Riscoprire i Depeche Mode
Nella seconda metà degli anni Settanta la cittadina inglese di Basildon assiste alla breve avventura dei No Romance in China, gruppo fondato dai compagni di scuola Andy Fletcher e Vince Clarke. Al volgere del decennio troviamo invece Clarke impegnato in una collaborazione con Martin Gore, che presto coinvolge anche il vecchio amico Fletcher. È con il 1980 che il nuovo gruppo si completa, con l’ingresso del vocalist diciottenne David Gahan; dopo numerosi cambi, poi, il nome del quartetto viene definitivamente scelto: Depeche Mode, rubato ad una rivista francese di moda.

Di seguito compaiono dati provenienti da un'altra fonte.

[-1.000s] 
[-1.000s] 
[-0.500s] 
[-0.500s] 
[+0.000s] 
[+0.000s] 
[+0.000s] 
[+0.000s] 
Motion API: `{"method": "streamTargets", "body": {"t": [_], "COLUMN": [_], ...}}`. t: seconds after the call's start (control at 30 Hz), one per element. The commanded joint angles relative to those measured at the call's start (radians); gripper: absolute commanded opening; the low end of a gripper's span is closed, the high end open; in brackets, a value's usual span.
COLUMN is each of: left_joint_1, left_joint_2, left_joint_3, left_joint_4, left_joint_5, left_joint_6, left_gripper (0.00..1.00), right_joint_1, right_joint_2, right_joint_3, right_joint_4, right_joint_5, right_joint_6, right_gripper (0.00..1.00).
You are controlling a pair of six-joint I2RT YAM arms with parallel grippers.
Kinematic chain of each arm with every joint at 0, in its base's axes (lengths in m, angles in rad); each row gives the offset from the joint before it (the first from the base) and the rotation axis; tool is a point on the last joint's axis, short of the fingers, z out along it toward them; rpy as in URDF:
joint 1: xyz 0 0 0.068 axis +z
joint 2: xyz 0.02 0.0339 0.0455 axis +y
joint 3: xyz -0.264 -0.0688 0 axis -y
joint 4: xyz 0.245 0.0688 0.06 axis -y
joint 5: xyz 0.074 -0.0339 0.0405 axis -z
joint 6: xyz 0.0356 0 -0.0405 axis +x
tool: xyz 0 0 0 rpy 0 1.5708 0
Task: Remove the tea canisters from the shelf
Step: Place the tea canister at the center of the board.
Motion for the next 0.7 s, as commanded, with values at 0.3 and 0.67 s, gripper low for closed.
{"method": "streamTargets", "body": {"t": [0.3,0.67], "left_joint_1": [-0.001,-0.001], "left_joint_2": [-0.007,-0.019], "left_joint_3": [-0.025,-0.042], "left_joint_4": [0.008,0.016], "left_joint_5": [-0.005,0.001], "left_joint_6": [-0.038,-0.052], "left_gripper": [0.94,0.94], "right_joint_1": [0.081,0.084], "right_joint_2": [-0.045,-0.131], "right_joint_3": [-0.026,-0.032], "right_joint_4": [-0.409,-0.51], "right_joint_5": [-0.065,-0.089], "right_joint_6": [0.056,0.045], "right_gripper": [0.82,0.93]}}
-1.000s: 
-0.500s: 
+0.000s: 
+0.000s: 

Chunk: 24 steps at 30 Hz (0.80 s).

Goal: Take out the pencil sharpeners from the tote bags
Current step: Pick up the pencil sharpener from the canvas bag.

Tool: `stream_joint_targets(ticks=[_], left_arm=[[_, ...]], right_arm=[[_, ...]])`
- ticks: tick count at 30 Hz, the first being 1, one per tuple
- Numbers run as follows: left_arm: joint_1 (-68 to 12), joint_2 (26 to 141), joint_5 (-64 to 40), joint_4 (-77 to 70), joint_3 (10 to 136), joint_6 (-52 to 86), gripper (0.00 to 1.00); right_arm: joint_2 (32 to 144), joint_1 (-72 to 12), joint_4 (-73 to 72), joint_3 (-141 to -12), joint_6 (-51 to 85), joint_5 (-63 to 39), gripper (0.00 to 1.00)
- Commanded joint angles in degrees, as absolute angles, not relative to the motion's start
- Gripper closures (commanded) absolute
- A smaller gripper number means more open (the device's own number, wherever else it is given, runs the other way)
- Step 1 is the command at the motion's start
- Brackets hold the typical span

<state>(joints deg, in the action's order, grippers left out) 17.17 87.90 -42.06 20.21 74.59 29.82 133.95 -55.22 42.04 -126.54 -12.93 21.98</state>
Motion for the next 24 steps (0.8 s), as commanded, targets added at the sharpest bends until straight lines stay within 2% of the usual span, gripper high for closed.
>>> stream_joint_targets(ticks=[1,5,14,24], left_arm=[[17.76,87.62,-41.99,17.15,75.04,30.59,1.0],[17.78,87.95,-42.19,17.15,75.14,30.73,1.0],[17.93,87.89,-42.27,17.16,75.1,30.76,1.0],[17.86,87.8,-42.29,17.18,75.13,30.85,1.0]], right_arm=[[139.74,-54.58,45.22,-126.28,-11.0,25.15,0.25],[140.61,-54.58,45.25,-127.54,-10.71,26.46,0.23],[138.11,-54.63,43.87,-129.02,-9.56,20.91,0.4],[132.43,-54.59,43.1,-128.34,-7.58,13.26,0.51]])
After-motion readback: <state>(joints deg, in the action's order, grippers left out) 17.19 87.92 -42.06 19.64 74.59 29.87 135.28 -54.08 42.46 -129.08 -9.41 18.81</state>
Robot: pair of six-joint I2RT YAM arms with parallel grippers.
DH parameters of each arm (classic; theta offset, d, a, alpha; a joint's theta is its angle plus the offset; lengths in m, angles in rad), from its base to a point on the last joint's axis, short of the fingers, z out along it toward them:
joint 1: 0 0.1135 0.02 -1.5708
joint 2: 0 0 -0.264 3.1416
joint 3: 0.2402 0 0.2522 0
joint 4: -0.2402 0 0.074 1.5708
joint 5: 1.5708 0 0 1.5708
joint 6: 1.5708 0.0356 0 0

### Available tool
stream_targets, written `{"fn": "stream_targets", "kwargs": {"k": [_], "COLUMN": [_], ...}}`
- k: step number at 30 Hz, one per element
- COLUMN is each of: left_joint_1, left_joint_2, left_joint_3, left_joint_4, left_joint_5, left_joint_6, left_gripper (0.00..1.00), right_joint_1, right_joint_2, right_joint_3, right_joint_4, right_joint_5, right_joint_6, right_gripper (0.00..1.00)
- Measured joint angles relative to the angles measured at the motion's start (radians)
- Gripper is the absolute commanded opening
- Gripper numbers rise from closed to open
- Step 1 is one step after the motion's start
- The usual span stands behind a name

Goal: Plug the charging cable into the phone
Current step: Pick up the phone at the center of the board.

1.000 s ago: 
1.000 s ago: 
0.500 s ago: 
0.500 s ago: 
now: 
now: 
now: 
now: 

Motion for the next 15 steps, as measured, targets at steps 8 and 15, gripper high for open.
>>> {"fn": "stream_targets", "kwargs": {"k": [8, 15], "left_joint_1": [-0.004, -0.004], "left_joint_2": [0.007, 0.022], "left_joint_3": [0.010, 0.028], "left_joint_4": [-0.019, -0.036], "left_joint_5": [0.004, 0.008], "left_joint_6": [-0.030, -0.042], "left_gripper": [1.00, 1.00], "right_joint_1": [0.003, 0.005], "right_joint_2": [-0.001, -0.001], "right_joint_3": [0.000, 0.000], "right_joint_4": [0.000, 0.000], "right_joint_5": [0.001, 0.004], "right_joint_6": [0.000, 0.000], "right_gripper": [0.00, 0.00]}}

Dopo aver esordito nello stesso anno con il brano “Photographic”, nell’81 i quattro danno alle stampe il primo Lp di una lunga e fortunata carriera: tutti gli album dei Depeche Mode, infatti, oltre ad aver ridefinito il ruolo dell’elettronica nel pop, e aver regalato al mondo riconoscente classici indimenticabili, sono riusciti a conquistarsi posizioni invidiabili nelle classifiche – visitando puntualmente, ad esempio, la top ten britannica. Così “Speak & Spell” è un debutto di portata storica, segnato dall’elegante spensieratezza intessuta sotto la guida sapiente di Vince Clarke. Questa prima incarnazione dei Depeche Mode propone un dance-pop dallo spirito giovane ed incalzante, perfettamente rappresentato da “Just Can’t Get Enough”, uno dei successi più amati della band.
Ad appena un mese dalla pubblicazione del disco, Clarke saluta gli amici per dedicarsi a nuovi progetti, mentre le redini di quello che si trova ora ad essere un terzetto vengono di fatto prese dalle fini ambizioni di Martin Gore, ben percettibili già a partire da “A Broken Frame” pubblicato nel 1982. Ma è l’anno successivo che il nuovo volto dei Depeche si svela fino in fondo: “Construction Time Again”, prima prova col nuovo membro Alan Wilder, sposa la propria essenza synthpop ad un’inventiva attenzione per le recenti innovazioni della scena industrial, mostrando la band in uno stato di grazia sperimentale. Anche i versi si fanno più impegnati, con le prime manifestazioni del gusto dark di Gore. L’esplorazione industrial prosegue nel capolavoro dell’84 “Some Great Reward”, salutato dalla critica come uno dei migliori album elettronici mai realizzati. I Depeche Mode si prendono due anni prima di pubblicare “Black Celebration”. Già il titolo tradisce la malia dark ammanta l’ispirata penna di Gore, filtrata a sua volta dai tessuti sonori sempre più pregiati di Wilder. La band dell’Essex si trova quindi a sperimentare con i sample e ad affinare le proprie abilità in studio di registrazione nell’ultimo capitolo della produzione di Daniel Miller. Il successo crescente viene coronato nel 1987 dall’acclamatissimo “Music for the Masses”, seguito da un memorabile tour internazionale, e ancora di più quando i Depeche Mode salutano l’arrivo degli anni Novanta con “Violator”, forse il loro miglior lavoro in assoluto. Trascinato da classici senza tempo come “Enjoy the Silence” e “Personal Jesus”, l’album viene incluso nella classifica dei 500 migliori dischi di tutti i tempi stilata da Rolling Stone e viene indicato dalla critica come lo zenit della band di Basildon. Infaticabile, il gruppo pubblica nel 1993 “Songs of Faith and Devotion”, segnato dalle tensioni rock di David Gahan, mentre quattro anni dopo “Ultra” è il primo album a seguire l’uscita di Wilder dal gruppo. I membri rimanenti stanno facendo i conti coi propri demoni interiori, combattuti a suon di musica.
Il nuovo millennio è inaugurato da “Exciter” e dalle sue seduzioni minimali, mentre nel 2005 i Depeche Mode dimostrano ancora una volta di saper guidare le innovazioni di ogni decennio con inarrivabile vitalità: “Playing the Angel” è uno dei loro album più acclamati, e viene lanciato dal singolo “Precious”, un hit che conquista le posizioni più alte delle classifiche in tutto il mondo.
Anche i successivi “Sounds of the Universe” e “Delta Machine”, pubblicati rispettivamente nel 2009 e nel 2013, sono espressione di quel perenne stato di grazia che poche band nella storia possono rivendicare come i Depeche Mode.
Con trentasette anni di carriera alle spalle, la band inglese torna a pubblicare un nuovo album nel marzo 2017. “Spirit” si ritrova a considerare l’energia dei capolavori di metà anni Ottanta, rispondendo con passione alle sfide cupe dei tempi correnti.